TASK DESCRIPTION :: Return only those lines of the listing in which "below" appears.

START TASK DATA

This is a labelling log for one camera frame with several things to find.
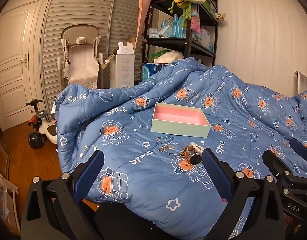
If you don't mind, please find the children's ride-on toy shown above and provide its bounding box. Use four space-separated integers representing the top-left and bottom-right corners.
26 99 59 150

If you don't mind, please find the white plastic basket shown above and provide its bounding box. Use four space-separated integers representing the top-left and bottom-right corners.
198 28 212 48

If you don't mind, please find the brown cardboard box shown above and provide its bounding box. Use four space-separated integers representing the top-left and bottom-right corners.
101 52 119 88

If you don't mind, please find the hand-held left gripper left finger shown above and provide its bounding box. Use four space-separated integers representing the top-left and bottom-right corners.
21 149 105 240

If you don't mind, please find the white louvered closet door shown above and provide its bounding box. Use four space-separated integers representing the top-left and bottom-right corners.
40 0 154 98

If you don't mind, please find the white pearl bracelet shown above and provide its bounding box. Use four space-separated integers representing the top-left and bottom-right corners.
190 142 205 153

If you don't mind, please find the brown strap wristwatch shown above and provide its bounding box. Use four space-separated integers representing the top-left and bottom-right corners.
178 146 202 166

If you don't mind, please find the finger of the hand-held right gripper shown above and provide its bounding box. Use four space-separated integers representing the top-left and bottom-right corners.
262 150 307 188
289 137 307 161

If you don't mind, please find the pink flat board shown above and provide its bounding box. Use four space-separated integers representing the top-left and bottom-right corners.
136 0 157 63

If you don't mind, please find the row of blue bottles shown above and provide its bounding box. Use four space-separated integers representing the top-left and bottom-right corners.
171 14 189 38

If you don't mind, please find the blue space bear blanket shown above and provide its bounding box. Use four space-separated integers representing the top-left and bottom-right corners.
54 57 307 240

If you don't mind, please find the white baby high chair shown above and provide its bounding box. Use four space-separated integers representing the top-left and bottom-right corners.
56 24 104 89

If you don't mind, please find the green frog plush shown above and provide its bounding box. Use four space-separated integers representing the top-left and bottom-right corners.
168 0 201 28

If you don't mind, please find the tall white carton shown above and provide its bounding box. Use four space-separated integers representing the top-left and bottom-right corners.
110 42 135 88

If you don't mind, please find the blue tissue pack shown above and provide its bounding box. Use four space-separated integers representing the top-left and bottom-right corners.
141 62 169 83

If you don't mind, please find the pale green box pink lining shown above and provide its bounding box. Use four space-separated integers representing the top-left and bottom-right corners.
151 102 211 138

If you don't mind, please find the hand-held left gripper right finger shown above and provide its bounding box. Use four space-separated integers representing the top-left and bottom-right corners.
201 148 286 240

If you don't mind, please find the white panelled door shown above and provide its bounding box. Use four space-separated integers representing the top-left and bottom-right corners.
0 1 45 130

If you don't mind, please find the black metal shelf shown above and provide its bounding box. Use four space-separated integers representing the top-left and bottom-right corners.
142 0 219 67

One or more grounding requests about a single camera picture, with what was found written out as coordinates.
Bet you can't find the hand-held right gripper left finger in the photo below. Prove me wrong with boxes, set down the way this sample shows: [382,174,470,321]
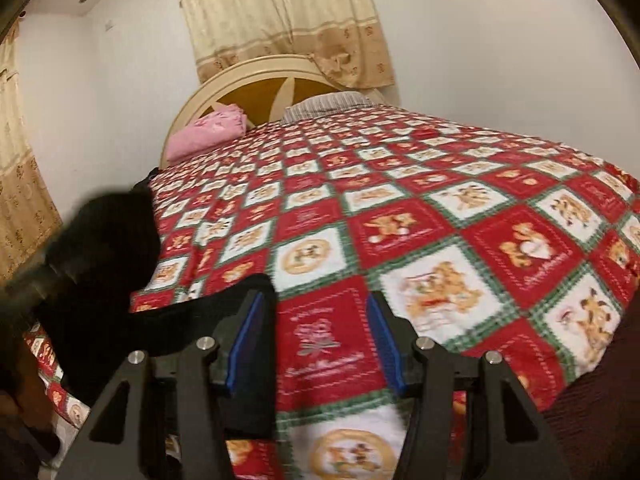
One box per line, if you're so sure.
[60,290,265,480]

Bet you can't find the red teddy bear printed blanket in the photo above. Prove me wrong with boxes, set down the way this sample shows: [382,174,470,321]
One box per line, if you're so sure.
[25,105,640,480]

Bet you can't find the black pants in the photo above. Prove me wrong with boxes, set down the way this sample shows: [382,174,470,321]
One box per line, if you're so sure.
[30,190,278,438]

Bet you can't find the pink pillow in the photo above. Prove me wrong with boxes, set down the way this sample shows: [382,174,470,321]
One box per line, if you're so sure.
[165,104,248,162]

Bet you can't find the dark red cloth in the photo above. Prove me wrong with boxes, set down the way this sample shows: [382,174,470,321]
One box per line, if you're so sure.
[542,300,640,480]

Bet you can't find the beige floral curtain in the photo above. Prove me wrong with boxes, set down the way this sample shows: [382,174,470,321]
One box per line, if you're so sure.
[172,0,396,92]
[0,20,63,286]

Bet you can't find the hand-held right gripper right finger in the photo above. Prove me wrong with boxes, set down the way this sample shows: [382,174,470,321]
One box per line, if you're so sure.
[366,292,571,480]

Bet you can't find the cream wooden headboard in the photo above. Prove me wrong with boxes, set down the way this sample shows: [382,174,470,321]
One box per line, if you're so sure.
[160,54,386,168]

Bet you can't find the striped pillow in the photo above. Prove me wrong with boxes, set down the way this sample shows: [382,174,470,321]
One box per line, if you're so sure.
[280,91,376,123]

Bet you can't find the person's left forearm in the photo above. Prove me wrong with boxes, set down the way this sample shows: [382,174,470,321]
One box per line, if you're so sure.
[0,352,53,436]

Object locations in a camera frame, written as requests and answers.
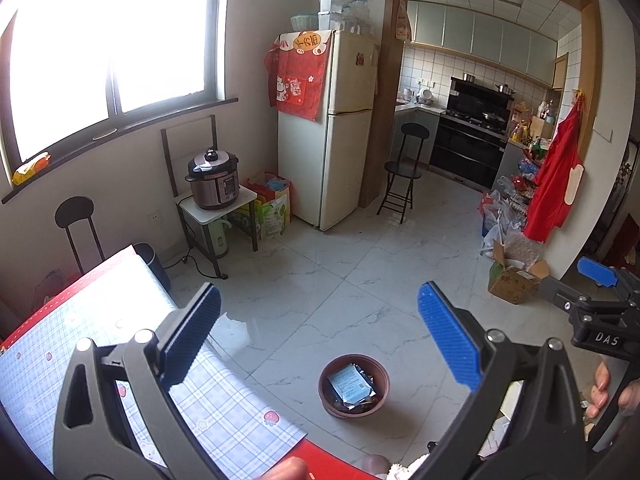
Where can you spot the wooden door frame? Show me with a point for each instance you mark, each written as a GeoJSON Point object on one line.
{"type": "Point", "coordinates": [380, 110]}

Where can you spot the black trash bin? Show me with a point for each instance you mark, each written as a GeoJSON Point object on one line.
{"type": "Point", "coordinates": [152, 265]}

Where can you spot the steel saucepan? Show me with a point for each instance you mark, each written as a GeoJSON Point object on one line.
{"type": "Point", "coordinates": [505, 89]}

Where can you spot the red hanging garment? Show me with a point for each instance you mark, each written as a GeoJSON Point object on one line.
{"type": "Point", "coordinates": [555, 175]}

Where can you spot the yellow snack bag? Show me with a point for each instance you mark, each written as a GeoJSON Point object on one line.
{"type": "Point", "coordinates": [31, 169]}

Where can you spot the cream refrigerator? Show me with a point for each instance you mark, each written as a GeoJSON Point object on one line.
{"type": "Point", "coordinates": [345, 150]}

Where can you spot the black metal frame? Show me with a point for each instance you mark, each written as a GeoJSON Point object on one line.
{"type": "Point", "coordinates": [167, 160]}

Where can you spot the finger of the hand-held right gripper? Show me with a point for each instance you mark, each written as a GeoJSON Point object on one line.
{"type": "Point", "coordinates": [597, 270]}
{"type": "Point", "coordinates": [562, 294]}

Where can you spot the black round-back chair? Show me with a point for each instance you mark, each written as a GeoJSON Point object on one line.
{"type": "Point", "coordinates": [75, 212]}

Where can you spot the green carton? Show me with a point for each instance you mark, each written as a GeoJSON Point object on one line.
{"type": "Point", "coordinates": [245, 221]}

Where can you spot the bundle of clear plastic bags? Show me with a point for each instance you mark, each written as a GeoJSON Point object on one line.
{"type": "Point", "coordinates": [359, 15]}

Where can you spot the person's left hand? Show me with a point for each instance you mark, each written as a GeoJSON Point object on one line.
{"type": "Point", "coordinates": [287, 470]}

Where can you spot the green white shopping bag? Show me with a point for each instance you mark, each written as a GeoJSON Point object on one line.
{"type": "Point", "coordinates": [272, 210]}

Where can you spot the grey kitchen counter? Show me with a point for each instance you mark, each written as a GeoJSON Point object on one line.
{"type": "Point", "coordinates": [415, 125]}

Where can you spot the dark framed window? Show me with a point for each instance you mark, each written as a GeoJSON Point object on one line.
{"type": "Point", "coordinates": [65, 60]}

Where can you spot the blue carton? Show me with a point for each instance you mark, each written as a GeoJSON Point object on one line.
{"type": "Point", "coordinates": [350, 385]}

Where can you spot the cardboard box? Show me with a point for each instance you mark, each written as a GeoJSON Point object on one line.
{"type": "Point", "coordinates": [515, 280]}

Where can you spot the brown plastic waste bin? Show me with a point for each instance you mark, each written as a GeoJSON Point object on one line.
{"type": "Point", "coordinates": [327, 410]}

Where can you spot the black wok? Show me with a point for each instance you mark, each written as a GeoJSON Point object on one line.
{"type": "Point", "coordinates": [493, 117]}

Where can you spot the red printed cloth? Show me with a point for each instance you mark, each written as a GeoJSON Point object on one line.
{"type": "Point", "coordinates": [297, 80]}

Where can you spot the black integrated stove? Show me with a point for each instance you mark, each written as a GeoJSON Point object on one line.
{"type": "Point", "coordinates": [465, 150]}

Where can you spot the pile of plastic bags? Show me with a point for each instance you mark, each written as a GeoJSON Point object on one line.
{"type": "Point", "coordinates": [510, 215]}

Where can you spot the clear plastic storage box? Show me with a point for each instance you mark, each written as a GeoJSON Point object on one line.
{"type": "Point", "coordinates": [330, 2]}
{"type": "Point", "coordinates": [330, 21]}

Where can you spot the white-top side table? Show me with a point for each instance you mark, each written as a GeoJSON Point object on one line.
{"type": "Point", "coordinates": [195, 212]}

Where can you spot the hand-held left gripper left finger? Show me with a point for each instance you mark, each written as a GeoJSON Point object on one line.
{"type": "Point", "coordinates": [192, 332]}

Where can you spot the hanging paper calendar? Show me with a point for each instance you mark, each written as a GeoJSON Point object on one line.
{"type": "Point", "coordinates": [403, 20]}

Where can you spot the person's right hand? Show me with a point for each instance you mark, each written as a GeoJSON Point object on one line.
{"type": "Point", "coordinates": [600, 385]}

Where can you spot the plaid tablecloth with red border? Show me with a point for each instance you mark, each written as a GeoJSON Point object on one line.
{"type": "Point", "coordinates": [225, 410]}

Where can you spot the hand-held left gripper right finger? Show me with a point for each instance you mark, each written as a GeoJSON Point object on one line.
{"type": "Point", "coordinates": [447, 335]}

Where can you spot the steel pot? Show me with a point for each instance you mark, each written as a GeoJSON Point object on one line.
{"type": "Point", "coordinates": [468, 78]}

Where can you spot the black folding chair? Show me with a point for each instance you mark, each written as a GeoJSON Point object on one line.
{"type": "Point", "coordinates": [402, 170]}

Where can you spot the green thermos kettle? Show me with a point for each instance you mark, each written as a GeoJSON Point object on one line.
{"type": "Point", "coordinates": [219, 240]}

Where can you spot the dark metal rack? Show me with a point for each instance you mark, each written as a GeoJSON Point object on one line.
{"type": "Point", "coordinates": [620, 200]}

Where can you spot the electric pressure cooker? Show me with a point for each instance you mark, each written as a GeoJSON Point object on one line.
{"type": "Point", "coordinates": [212, 185]}

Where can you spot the grey upper cabinets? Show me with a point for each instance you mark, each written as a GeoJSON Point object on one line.
{"type": "Point", "coordinates": [480, 35]}

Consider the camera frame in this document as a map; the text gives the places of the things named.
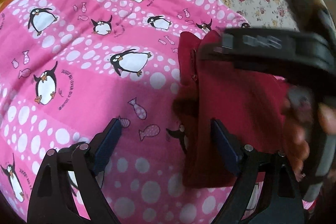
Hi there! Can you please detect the pink penguin print blanket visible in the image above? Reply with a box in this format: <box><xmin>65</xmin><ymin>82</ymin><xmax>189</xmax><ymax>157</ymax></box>
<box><xmin>0</xmin><ymin>0</ymin><xmax>292</xmax><ymax>224</ymax></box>

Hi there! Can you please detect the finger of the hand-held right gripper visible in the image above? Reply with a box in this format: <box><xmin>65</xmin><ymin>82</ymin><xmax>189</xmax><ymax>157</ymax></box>
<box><xmin>196</xmin><ymin>27</ymin><xmax>298</xmax><ymax>69</ymax></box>

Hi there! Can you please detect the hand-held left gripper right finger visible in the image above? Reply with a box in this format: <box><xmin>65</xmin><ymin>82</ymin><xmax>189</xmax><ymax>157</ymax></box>
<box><xmin>210</xmin><ymin>119</ymin><xmax>305</xmax><ymax>224</ymax></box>

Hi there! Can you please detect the person's right hand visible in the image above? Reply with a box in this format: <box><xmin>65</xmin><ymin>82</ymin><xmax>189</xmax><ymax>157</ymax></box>
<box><xmin>283</xmin><ymin>98</ymin><xmax>336</xmax><ymax>182</ymax></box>

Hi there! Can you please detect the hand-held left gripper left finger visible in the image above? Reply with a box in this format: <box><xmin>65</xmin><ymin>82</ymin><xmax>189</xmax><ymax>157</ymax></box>
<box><xmin>27</xmin><ymin>118</ymin><xmax>122</xmax><ymax>224</ymax></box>

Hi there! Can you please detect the dark red fleece garment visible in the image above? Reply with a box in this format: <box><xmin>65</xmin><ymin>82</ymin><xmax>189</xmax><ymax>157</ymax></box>
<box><xmin>172</xmin><ymin>29</ymin><xmax>302</xmax><ymax>188</ymax></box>

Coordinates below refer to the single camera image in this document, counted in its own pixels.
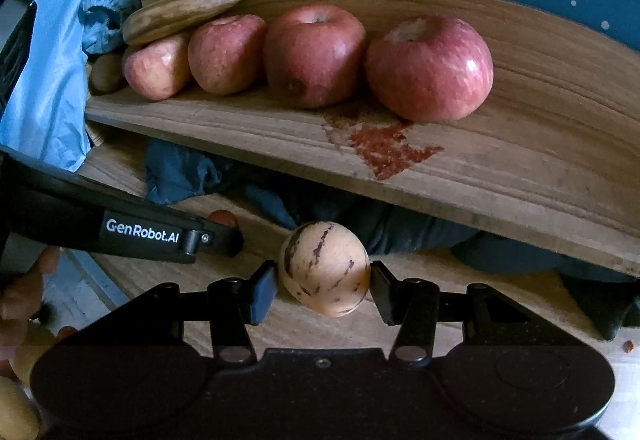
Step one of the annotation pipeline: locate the dark blue cloth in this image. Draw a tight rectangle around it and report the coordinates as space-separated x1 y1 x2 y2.
145 137 640 341

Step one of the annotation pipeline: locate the red apple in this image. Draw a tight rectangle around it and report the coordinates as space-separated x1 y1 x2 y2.
123 34 193 101
263 4 368 110
365 16 495 123
187 14 268 96

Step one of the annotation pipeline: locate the striped pepino melon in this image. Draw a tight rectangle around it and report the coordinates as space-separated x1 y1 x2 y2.
278 221 372 318

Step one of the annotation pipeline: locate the curved wooden shelf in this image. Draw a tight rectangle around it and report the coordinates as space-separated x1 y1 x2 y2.
85 0 640 278

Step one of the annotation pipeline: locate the small red tomato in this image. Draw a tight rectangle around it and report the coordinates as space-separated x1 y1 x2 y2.
207 210 240 228

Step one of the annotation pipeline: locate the light blue hanging cloth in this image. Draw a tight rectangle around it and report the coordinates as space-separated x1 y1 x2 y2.
0 0 101 173

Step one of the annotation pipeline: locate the crumpled blue plastic bag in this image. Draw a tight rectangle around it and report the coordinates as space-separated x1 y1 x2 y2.
80 0 141 56

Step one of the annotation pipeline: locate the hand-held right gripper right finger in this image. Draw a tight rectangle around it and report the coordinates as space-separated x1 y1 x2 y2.
371 261 586 363

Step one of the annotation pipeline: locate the brownish yellow pear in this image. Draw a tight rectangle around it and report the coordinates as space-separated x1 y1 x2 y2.
11 323 58 383

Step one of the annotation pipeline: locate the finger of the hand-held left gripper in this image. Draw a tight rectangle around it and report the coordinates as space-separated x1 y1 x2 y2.
0 0 39 121
182 216 246 258

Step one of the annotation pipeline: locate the person's left hand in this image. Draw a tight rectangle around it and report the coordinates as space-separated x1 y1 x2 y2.
0 245 63 343

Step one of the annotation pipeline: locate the brown kiwi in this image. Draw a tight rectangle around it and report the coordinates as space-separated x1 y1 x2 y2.
89 51 126 94

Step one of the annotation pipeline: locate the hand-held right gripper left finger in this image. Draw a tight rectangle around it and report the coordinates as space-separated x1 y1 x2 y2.
85 264 278 364

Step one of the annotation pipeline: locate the yellow lemon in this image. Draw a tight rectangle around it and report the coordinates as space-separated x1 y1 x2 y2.
0 377 41 440

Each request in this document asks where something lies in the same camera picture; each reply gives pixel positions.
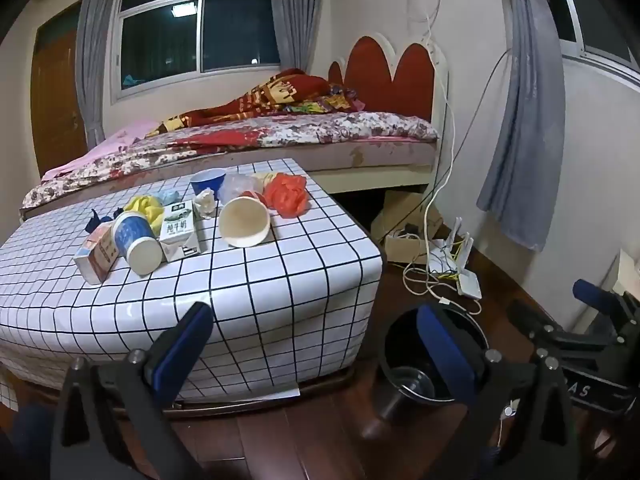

END TASK DATA

TASK ANSWER ::
Bet you can't find the hand-held right gripper left finger in the photo below. Prove me wrong with boxes, set down the way this sample shows: [382,174,470,321]
Coordinates below refer to the single camera image in this document, counted in its own pixels.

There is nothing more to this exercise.